Cooking Anne Burrell’s Pasta Fagioloi

anne-burrells-pasta-fagioliHey, look, a food post! For those of you who might not know, I used to have yet another blog called Monkeying Around The Kitchen where I chronicled my journeys with food. After a while — and a lack of posts — I realized two things: one, I just didn’t have time to keep it up and two, I cook for my family, so those posts could easily be shifted over here to Pop Poppa. Hence, the MATK archives can now be found here on PP.

I’ve been jonesing to get back to writing about my cooking experience and how it goes over with the kids, so here we go! Last night, I made Pasta Fagioli from Anne Burrell’s Cook Like A Rock Star (page 112). While flipping through my cookbooks yesterday to come up with the week’s menu, I came across this one and took a risk. No, I wasn’t worried that the recipe would turn out poorly — this is a great book if you’re into Italian food — but more that the kids might not like the combination of cannellini beans and chick peas. They can be real picky about those things.

I decided to just go for it and whipped this one up yesterday. It’s actually a super easy recipe, especially if you’re using canned beans, tomatoes and packaged, diced pancetta. I enjoy recipes where I use the can opener more than my knife (I only had to cut up an onion and rasped a pair of garlic cloves).

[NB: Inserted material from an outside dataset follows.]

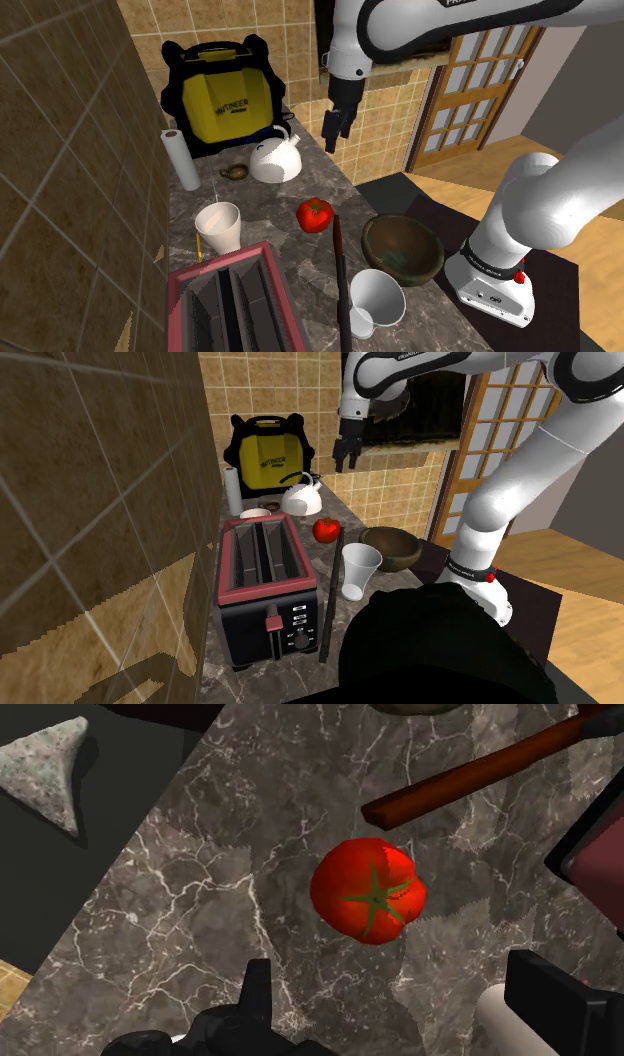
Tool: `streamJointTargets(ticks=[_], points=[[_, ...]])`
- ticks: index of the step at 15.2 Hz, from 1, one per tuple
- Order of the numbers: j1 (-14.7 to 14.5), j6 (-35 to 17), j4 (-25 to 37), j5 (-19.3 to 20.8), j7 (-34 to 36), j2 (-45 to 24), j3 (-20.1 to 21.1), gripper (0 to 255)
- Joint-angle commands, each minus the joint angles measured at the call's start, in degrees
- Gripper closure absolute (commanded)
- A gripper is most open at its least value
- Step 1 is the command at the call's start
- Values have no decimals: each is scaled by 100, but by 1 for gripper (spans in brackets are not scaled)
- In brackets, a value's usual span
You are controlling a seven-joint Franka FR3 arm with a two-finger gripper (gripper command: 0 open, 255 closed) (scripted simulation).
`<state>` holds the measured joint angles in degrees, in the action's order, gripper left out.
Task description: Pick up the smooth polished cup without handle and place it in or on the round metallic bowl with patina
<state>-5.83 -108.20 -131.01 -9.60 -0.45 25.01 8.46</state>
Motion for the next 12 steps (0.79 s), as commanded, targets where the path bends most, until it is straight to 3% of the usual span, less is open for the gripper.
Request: streamJointTargets(ticks=[1,12], points=[[-59,-249,151,-18,56,-380,126,0],[-387,-1033,1655,325,541,-2608,718,0]])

Usually, I get everything prepped as far in advance as possible, but that wasn’t as necessary with this recipe, which was nice. I cut the onion and drained the beans and then handled the rest as I went. I should have bought the crushed San Marzano tomatoes instead of the whole ones because running them through the food mill was a pain and didn’t exactly get the best results (it was my first time using the thing, so I’m guessing operator error was a large factor). For what it’s worth, I didn’t include the crushed red pepper, replaced the cup of water with a cup of store bought chicken stock and added a few glugs of red wine vinegar after adding the tomatoes.

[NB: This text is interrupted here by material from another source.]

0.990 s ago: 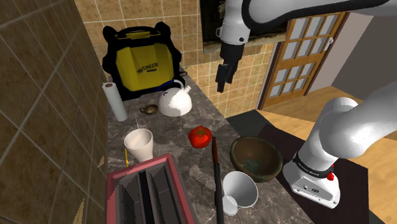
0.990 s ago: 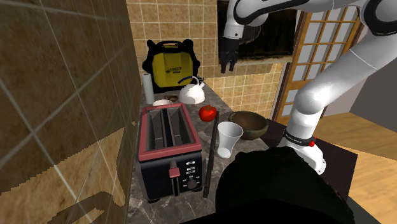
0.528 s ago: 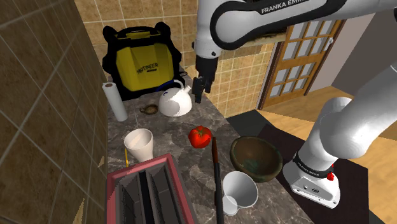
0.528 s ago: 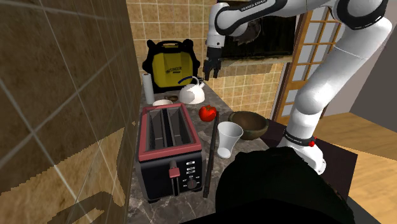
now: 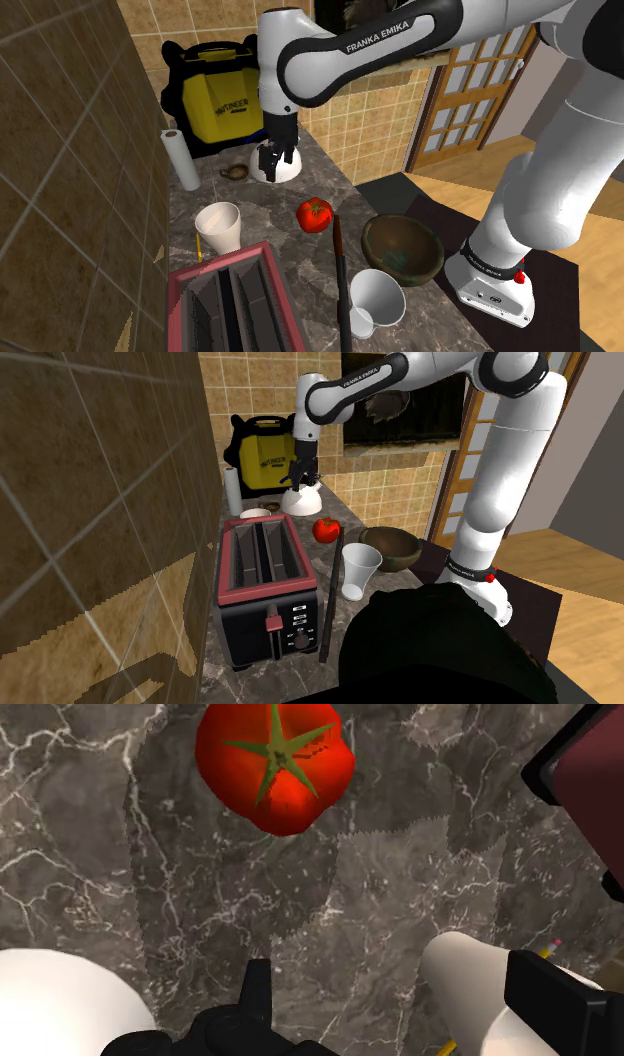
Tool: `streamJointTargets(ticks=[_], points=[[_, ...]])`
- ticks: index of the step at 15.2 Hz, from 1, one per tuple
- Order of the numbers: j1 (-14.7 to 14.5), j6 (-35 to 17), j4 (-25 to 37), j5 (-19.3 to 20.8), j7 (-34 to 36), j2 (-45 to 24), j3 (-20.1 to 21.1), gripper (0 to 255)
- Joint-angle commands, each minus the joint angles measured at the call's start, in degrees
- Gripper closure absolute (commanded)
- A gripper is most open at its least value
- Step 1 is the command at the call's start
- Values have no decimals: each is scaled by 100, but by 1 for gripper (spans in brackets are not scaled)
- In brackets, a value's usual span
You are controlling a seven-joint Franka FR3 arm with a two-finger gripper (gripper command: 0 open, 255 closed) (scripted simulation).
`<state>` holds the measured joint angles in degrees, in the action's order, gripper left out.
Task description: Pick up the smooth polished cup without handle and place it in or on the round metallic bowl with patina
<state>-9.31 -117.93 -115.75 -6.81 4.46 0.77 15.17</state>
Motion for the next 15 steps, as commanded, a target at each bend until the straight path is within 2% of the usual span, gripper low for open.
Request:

Since I wound up ahead of the schedule with dinner, I let this one simmer to let the flavors get together and it turned out great! I realized after finishing that I wasn’t sure if this was technically a soup or a pasta dish because there wasn’t much in the way of liquid, but that was fine by me. The brininess of the pancetta would pop up every now and then in the middle of these nice tomatoy bites of tiny ditalini pasta mixed with the beans. I’m glad I added the red wine vinegar too because it brought out the tanginess of the tomatoes and made the mouth party all the better!

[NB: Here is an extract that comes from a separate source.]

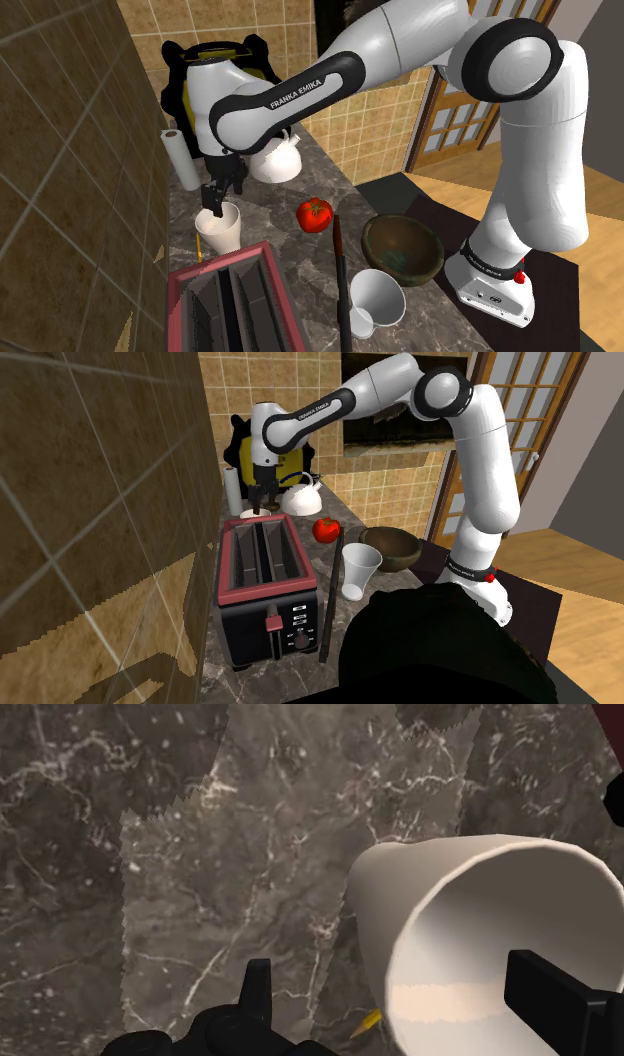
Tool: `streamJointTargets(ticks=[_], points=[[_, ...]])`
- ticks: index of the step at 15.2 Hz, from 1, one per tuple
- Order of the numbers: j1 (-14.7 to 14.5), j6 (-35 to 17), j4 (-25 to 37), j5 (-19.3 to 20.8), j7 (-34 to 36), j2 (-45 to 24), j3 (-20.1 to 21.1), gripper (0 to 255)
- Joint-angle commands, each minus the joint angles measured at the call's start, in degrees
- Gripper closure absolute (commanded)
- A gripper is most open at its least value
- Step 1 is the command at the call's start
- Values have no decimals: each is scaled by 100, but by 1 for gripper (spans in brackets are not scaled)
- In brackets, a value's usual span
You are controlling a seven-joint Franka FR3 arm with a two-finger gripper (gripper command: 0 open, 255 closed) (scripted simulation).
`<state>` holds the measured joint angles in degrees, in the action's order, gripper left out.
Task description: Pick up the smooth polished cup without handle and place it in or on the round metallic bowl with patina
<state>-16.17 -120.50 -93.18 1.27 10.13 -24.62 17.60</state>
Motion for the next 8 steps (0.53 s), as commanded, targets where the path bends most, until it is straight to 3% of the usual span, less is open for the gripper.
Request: streamJointTargets(ticks=[1,8], points=[[-17,-127,-48,24,12,-79,-9,0],[-38,-284,-114,51,28,-171,-20,0]])
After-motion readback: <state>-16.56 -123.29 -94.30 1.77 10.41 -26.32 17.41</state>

Of course, the real question here is whether the kids liked it. The answer: they did, but there was a moment of worry. After a bite, our 5 year old daughter said, “I don’t like all the beans.” That elicited a parrot-like response from her 2 year old brother and I started thinking about what I was going to do with this big pot of food I still had. I gave it a moment and then she said something like, “Just kidding,” and dove back in as did her brother. It was a huge relief and I’ll definitely return to this one as it gets colder.